:: Extracted records
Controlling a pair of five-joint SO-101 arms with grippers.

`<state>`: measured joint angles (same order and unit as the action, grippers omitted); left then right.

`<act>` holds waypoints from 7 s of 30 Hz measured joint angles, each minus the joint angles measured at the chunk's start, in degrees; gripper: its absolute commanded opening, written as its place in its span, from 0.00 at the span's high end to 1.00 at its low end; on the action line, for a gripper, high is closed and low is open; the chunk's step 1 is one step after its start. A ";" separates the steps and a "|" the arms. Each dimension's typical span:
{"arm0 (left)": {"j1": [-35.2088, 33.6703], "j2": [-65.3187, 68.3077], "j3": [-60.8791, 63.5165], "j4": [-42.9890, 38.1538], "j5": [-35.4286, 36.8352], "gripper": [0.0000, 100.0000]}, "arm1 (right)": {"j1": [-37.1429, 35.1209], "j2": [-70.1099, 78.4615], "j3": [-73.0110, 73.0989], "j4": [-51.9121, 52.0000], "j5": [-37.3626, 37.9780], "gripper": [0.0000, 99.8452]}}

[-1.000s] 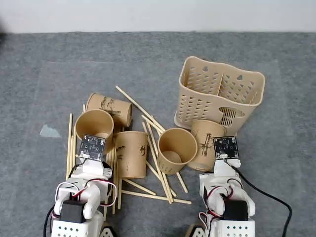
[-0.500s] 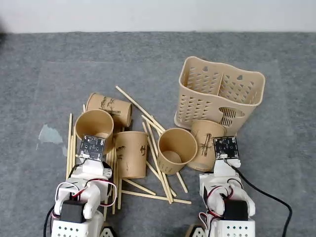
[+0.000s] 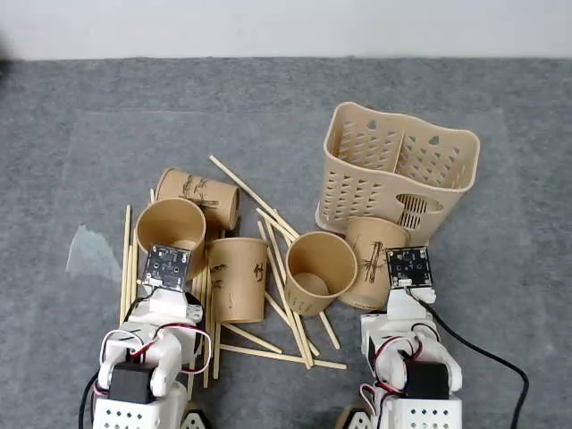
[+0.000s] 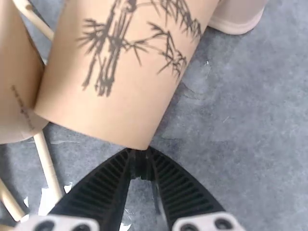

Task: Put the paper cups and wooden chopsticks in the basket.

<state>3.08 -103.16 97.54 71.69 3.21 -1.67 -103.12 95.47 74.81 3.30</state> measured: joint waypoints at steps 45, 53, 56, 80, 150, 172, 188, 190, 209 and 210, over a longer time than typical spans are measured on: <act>0.00 0.00 0.00 0.00 0.00 0.99 | 0.09 -0.97 -27.08 0.53 -0.18 0.99; 0.00 0.00 0.00 0.00 0.00 0.99 | -9.76 -0.53 -32.62 2.02 -9.93 0.99; 0.00 0.00 0.00 0.00 0.00 0.99 | -13.45 3.87 -35.08 3.52 -12.92 0.99; 0.00 0.00 0.00 0.00 0.00 0.99 | -19.43 54.59 -51.16 3.87 -27.08 0.82; 0.00 0.00 0.00 0.00 0.00 0.99 | 12.84 79.47 -106.90 13.71 -21.01 0.99; 0.00 0.00 0.00 0.00 0.00 0.99 | 12.84 78.95 -106.90 20.31 -16.79 0.85; 0.00 0.00 0.00 0.00 0.00 0.99 | 33.93 78.15 -88.35 25.58 8.26 0.90; 0.00 0.00 0.00 0.00 0.00 0.99 | 36.66 78.15 -84.48 25.58 13.10 0.90; 0.00 0.00 0.00 0.00 0.00 0.99 | 50.29 78.15 -77.89 22.77 37.89 0.90; 0.00 0.00 0.00 0.00 0.00 0.99 | 50.73 78.15 -77.89 22.77 38.77 0.90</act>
<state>3.08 -103.16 97.54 71.69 3.21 49.05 -24.97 17.58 97.58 42.07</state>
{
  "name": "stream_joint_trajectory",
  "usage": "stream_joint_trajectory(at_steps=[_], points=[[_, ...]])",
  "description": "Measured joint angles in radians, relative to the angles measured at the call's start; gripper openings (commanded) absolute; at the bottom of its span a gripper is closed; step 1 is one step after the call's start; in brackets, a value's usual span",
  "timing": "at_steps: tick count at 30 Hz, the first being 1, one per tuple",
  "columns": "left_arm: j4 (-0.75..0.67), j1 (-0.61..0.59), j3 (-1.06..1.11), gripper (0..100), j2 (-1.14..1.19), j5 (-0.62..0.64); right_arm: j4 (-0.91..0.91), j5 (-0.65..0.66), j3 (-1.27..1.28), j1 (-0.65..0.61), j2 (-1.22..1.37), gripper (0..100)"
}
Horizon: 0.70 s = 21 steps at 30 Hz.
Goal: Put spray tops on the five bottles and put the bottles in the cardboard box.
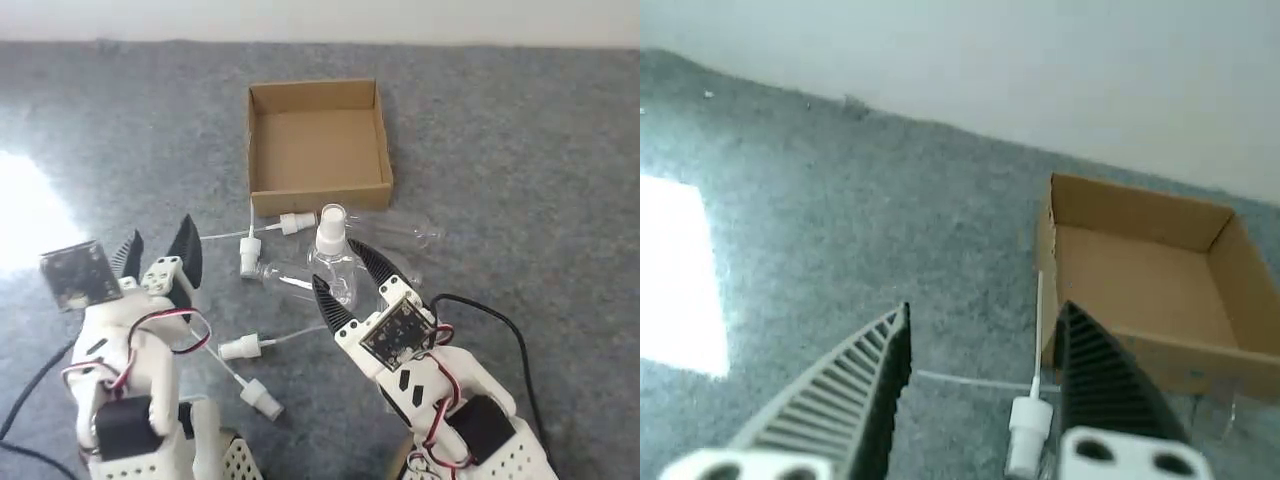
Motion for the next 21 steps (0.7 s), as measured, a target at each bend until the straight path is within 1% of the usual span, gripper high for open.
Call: stream_joint_trajectory(at_steps=[2, 8, 14, 18, 21], points=[[0.0, 0.0, 0.041, 21, 0.002, 0.0, 0.0, 0.0, 0.0, 0.0, 0.0, 9.8], [-0.003, 0.0, 0.077, 21, 0.002, 0.0, 0.0, 0.0, 0.0, 0.003, 0.0, 9.8], [-0.103, -0.003, 0.16, 21, 0.008, 0.0, -0.038, -0.002, -0.006, 0.057, 0.0, 9.7], [-0.149, -0.044, 0.166, 21, 0.008, 0.0, -0.043, -0.025, -0.091, 0.066, 0.0, 9.7], [-0.186, -0.049, 0.192, 21, 0.006, 0.0, -0.052, -0.031, -0.153, 0.066, -0.002, 9.7]])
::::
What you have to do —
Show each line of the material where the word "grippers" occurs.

Answer to this problem —
Controlling a pair of five-joint SO-101 arms with grippers.
`<state>`: measured joint angles (same order and unit as the action, grippers omitted); left then right.

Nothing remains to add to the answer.